I do most of my scans using a ScanSnap scanner at the ‘Best’ setting, with automatic color recognition. The effective scan resolution is 600 dpi for black & white copy and 300 dpi for copy that contains color. We recommend 300 dpi (or a bit better) to allow the OCR software to accurately recognize text characters, especially those in small font sizes.

I find the resulting searchable PDFs in my databases easy to read, and with readable print output. If the original paper copy is ‘clean’ — without blemishes such as coffee stains or handwritten underlining or highlighting — OCR recognition is excellent.

Yes, there is some degradation of the view/print quality caused by the compromises to keep file sizes down to a reasonable level. But I don’t get complaints from others to whom I’ve sent searchable PDFs exported from my databases.

If, however, I planned to publish in a book or article images of PDFs resulting from scans, I would probably retain the original scan image for that purpose.
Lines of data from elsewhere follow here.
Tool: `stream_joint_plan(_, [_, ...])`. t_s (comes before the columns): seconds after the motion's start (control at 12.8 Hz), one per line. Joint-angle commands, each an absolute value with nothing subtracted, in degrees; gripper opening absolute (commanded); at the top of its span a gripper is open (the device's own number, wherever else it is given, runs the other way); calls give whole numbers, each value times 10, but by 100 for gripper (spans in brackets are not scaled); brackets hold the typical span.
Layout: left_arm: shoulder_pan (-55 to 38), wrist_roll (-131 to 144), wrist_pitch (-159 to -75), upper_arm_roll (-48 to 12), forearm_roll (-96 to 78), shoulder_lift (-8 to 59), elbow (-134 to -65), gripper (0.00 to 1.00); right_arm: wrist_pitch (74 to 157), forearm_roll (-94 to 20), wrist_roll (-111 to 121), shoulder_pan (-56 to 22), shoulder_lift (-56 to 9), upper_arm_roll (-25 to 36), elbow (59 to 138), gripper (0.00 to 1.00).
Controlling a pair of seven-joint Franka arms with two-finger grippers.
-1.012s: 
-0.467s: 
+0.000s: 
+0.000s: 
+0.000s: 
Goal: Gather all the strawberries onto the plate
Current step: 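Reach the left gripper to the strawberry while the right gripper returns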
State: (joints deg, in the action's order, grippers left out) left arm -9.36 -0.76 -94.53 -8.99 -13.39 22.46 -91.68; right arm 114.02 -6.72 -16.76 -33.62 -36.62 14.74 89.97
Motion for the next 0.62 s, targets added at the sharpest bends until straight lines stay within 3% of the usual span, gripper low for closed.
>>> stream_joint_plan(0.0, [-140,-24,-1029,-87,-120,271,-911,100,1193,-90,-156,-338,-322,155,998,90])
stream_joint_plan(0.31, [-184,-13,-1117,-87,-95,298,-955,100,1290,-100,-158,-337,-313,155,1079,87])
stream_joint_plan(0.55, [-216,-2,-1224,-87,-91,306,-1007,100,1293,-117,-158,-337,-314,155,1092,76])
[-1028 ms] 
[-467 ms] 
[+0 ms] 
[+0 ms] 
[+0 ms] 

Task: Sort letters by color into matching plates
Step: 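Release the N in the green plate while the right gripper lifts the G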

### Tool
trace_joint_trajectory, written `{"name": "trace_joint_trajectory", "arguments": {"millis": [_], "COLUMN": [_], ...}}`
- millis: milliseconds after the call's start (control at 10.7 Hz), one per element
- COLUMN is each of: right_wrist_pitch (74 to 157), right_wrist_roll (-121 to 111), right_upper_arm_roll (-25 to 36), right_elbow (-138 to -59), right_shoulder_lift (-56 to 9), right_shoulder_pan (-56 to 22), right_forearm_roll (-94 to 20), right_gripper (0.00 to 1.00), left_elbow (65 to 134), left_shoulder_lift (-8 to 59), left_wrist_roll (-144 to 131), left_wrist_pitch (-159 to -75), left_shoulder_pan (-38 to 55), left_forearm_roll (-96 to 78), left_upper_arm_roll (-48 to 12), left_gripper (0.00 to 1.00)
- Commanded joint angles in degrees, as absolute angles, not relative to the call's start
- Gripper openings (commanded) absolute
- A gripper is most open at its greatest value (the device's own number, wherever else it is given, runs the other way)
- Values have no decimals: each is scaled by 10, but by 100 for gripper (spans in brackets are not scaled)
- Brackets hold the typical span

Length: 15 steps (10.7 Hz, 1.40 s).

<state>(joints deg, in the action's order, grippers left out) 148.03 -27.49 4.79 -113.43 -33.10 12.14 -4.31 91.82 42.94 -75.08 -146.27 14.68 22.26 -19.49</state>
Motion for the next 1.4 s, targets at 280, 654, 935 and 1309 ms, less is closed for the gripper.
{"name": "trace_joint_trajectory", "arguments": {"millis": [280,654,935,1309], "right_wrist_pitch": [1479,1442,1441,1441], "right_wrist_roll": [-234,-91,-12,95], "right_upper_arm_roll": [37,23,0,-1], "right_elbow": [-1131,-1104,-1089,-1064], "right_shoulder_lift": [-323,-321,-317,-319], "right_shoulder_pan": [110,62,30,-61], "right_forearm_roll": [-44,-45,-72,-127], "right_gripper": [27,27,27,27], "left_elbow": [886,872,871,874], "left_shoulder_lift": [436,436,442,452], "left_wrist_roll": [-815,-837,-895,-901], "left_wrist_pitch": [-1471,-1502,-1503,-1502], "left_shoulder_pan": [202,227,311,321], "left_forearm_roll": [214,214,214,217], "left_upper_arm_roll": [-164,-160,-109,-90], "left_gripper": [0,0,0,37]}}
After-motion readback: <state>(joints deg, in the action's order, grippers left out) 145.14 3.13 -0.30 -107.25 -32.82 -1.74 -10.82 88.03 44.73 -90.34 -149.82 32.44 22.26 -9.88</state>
I also have to say that not all scanners are equal in scanned image quality, even nominally at the same scan resolution. As is the case with other gadgets such as digital cameras, printers or audio equipment, similar published specifications don’t necessarily indicate similar quality.
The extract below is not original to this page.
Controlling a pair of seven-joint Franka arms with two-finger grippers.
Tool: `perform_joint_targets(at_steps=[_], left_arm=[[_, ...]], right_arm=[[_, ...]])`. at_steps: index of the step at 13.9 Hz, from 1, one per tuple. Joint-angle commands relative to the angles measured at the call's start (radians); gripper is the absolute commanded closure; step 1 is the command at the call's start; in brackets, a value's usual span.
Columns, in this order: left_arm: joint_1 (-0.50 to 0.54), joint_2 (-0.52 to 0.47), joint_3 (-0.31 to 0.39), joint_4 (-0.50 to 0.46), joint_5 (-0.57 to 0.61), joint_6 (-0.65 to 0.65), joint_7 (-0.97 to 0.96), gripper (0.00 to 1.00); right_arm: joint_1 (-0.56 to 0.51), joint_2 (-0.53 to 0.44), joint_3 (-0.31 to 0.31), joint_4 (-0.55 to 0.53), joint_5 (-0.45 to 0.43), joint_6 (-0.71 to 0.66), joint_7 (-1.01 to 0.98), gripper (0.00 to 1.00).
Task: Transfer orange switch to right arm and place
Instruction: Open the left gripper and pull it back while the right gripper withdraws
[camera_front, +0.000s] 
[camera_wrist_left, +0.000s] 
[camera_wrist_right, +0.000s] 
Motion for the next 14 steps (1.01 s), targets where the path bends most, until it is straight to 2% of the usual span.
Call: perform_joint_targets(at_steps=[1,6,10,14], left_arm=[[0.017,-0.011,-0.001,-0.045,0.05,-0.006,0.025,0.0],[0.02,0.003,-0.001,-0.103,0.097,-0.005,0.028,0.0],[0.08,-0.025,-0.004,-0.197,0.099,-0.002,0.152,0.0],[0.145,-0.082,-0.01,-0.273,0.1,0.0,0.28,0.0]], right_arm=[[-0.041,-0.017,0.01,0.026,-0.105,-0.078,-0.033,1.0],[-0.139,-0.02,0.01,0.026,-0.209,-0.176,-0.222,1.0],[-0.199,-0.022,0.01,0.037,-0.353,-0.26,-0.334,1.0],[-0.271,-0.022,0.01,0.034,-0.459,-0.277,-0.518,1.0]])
aboon · November 20, 2009, 11:31pm

Thank you for this clear and fast response. I tried one thing after your mail: convert to searchable pdf with Acrobat Pro, and then import into DTO as files and folders without OCR. The result is a DTO-searchable pdf with original-pdf readability, and a filesize reduced! from ca 400 to ca 250kb.
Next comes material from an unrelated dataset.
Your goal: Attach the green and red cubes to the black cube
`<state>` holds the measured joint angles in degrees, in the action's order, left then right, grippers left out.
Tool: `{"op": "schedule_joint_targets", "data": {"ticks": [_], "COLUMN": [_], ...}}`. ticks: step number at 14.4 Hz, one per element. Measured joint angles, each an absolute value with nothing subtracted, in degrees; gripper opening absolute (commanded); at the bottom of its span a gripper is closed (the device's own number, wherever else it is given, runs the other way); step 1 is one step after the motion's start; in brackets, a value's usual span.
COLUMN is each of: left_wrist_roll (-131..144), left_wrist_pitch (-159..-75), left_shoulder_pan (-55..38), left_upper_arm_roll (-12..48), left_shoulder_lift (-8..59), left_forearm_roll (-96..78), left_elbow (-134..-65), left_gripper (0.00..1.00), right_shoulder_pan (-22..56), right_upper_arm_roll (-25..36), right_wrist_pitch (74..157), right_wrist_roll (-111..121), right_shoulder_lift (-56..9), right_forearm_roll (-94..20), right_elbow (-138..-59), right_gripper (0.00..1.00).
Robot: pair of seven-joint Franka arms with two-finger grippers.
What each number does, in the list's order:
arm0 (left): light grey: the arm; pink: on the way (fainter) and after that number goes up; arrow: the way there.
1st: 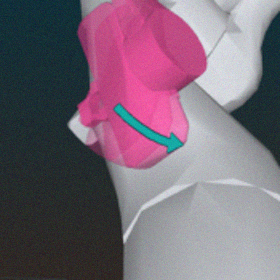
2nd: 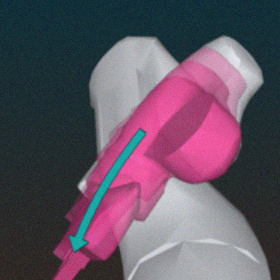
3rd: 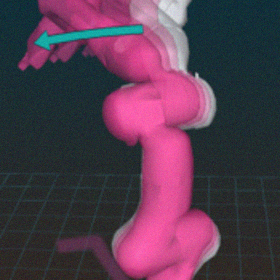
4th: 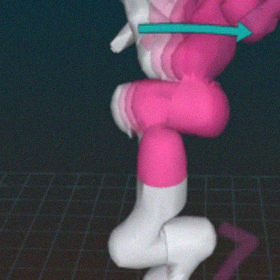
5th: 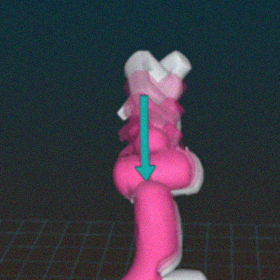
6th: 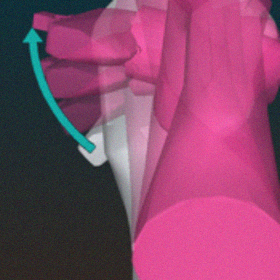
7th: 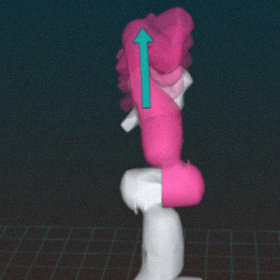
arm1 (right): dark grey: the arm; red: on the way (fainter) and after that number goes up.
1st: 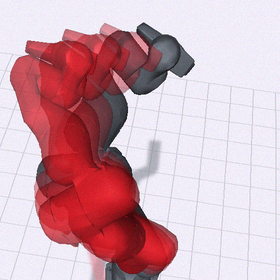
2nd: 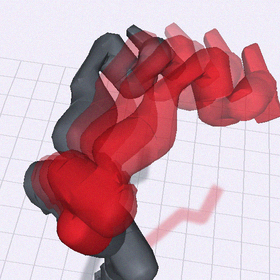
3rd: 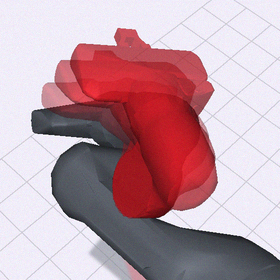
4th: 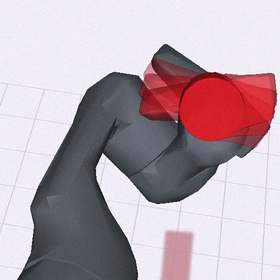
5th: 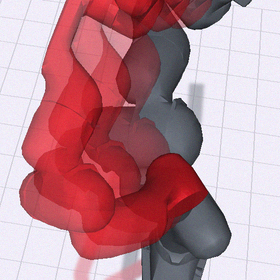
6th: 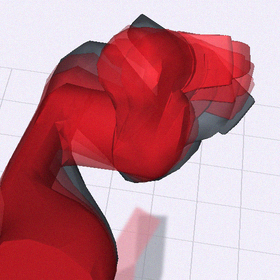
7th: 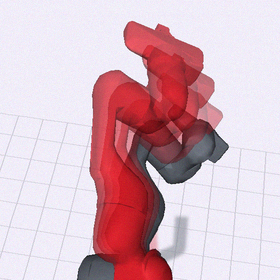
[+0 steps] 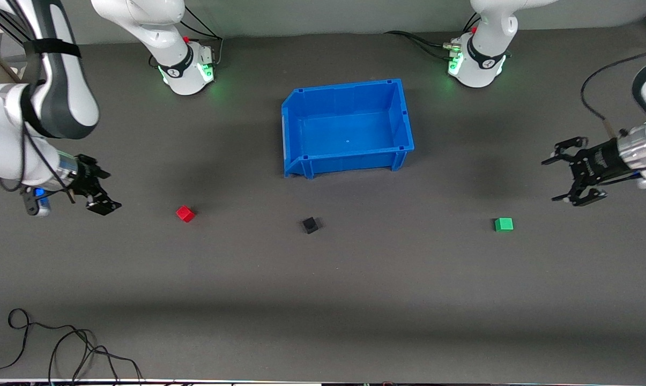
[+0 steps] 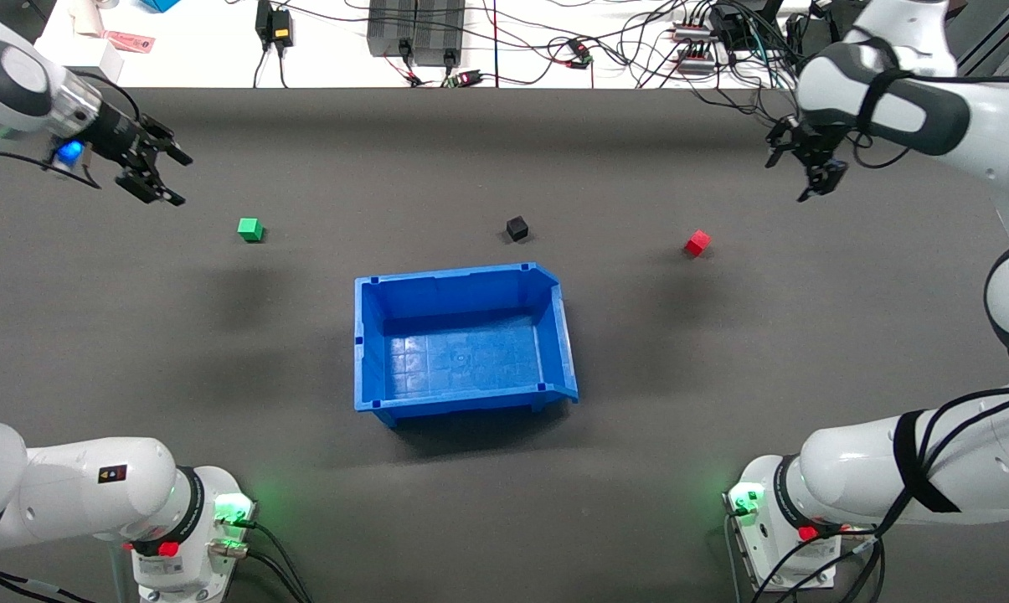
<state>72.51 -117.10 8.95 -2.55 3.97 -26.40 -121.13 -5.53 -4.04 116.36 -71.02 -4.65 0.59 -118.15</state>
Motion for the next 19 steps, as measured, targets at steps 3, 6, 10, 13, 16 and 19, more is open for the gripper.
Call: {"op": "schedule_joint_targets", "data": {"ticks": [3, 6, 10, 13, 16, 19], "left_wrist_roll": [70.63, 60.46, 52.73, 51.25, 47.16, 45.72], "left_wrist_pitch": [-122.22, -123.71, -126.16, -130.68, -133.65, -134.85], "left_shoulder_pan": [8.99, 9.17, 10.15, 10.16, 10.14, 10.13], "left_upper_arm_roll": [-2.50, -2.48, -2.49, -2.16, -1.72, -1.61], "left_shoulder_lift": [10.05, 14.92, 19.34, 22.29, 25.04, 26.25], "left_forearm_roll": [-28.10, -32.92, -36.07, -36.99, -41.42, -43.06], "left_elbow": [-121.26, -121.21, -121.16, -121.08, -120.97, -120.74], "left_gripper": [1.00, 1.00, 1.00, 1.00, 1.00, 1.00], "right_shoulder_pan": [-3.48, -4.20, -4.03, -3.97, -3.82, -3.72], "right_upper_arm_roll": [-4.36, -4.13, -4.23, -4.25, -4.60, -5.45], "right_wrist_pitch": [118.65, 119.47, 121.67, 124.52, 126.47, 127.29], "right_wrist_roll": [-79.06, -78.96, -78.94, -81.13, -77.19, -68.67], "right_shoulder_lift": [-7.72, -10.31, -13.47, -17.93, -22.09, -23.13], "right_forearm_roll": [0.62, 0.73, 0.46, 0.28, 2.56, 3.08], "right_elbow": [-119.43, -119.48, -119.61, -119.89, -119.98, -119.90], "right_gripper": [1.00, 1.00, 0.99, 0.99, 0.99, 0.99]}}
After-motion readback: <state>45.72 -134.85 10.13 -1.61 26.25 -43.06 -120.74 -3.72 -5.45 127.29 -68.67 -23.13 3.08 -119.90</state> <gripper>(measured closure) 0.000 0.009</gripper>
I am still wondering the advantage of DT OCR over converting with Acrobat.

Arthur

MDAnderson · November 21, 2009, 5:20am

I’m afraid I don’t have any useful advice to add to this thread, except the observation that 90% of the time Devonthink does what I expect and want it to do but the remaining 10% of the time it produces very faded, grey, chunky and terrible PDFs.

When I end up with one of these terrible scans, which seem to have no consistent reason to end up that way, no amount of fiddling with larger file sizes, slower OCR or adjusting DPI inside devonthink has ever solved anything, it only makes the files much bigger and equally awful.

In those cases, 100% of the time for me so far, I have gotten much better clarity, smaller file size and no problems by using Acrobat Pro.

My low-tech solution has been: use devonthink to automate everything as much as possible and when it won’t work, do it manually with Acrobat Pro 9, which always seems to work.

Yes Adobe is terrible bloated awfulness, but with version 9.2 they seem to have reached that magic build # where everything is working until they break it again a few updates from now

aboon · November 23, 2009, 9:19pm

What do you think of:

OCR with Adobe for all files, then:
‘Files and Folders’ import to DT?

It doesn’t cost any extra time, it saves almost half of file sizes, and you keep the good screen readability.

Arthur

Bill_DeVille · November 23, 2009, 9:30pm

If that works for you, great!

I’ve got Acrobat Pro, and it does a reasonable OCR job.

But I find that I generally get better accuracy using DTPO/ABBY OCR. I’m satisfied with the view/print quality of ABBY searchable PDFs, and I’ve got lots of hard drive space, so I go for the convenience of direct scanner output to DTPO.